[Problem] Look below for the line containing "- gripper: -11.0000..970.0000"; from there, print each line exactly up to and including the line containing "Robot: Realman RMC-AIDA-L", and stop.

[Raw data]
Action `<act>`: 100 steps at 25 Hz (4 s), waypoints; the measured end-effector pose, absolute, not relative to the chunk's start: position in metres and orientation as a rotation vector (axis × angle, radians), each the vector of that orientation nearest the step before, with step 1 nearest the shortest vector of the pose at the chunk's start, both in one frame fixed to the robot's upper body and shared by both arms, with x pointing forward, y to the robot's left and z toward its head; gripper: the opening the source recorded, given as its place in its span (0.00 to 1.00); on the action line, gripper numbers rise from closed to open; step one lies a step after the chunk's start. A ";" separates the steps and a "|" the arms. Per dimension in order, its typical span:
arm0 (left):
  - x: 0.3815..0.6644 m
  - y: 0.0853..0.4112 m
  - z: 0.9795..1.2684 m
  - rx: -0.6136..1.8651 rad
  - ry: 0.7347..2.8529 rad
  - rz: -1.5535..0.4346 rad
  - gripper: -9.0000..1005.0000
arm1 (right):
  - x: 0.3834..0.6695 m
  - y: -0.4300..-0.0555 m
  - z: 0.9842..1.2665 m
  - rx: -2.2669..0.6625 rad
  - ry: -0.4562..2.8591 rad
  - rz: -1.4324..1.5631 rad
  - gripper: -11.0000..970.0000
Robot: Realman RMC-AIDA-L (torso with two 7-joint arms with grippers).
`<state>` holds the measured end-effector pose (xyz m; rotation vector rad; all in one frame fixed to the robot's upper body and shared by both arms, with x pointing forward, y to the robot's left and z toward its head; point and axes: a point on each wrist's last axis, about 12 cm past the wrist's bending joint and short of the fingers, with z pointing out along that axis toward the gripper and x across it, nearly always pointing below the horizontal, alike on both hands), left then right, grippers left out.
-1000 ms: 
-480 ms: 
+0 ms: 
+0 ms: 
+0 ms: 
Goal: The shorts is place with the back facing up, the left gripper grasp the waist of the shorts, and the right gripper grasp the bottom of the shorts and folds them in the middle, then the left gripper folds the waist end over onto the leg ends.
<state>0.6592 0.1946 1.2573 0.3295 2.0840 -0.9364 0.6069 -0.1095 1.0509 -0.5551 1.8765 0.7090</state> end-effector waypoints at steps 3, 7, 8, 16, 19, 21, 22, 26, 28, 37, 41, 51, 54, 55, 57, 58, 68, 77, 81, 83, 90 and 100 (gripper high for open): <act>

[Answer space]
  - gripper: -11.0000..970.0000
Robot: Realman RMC-AIDA-L (torso with two 7-joint arms with grippers).

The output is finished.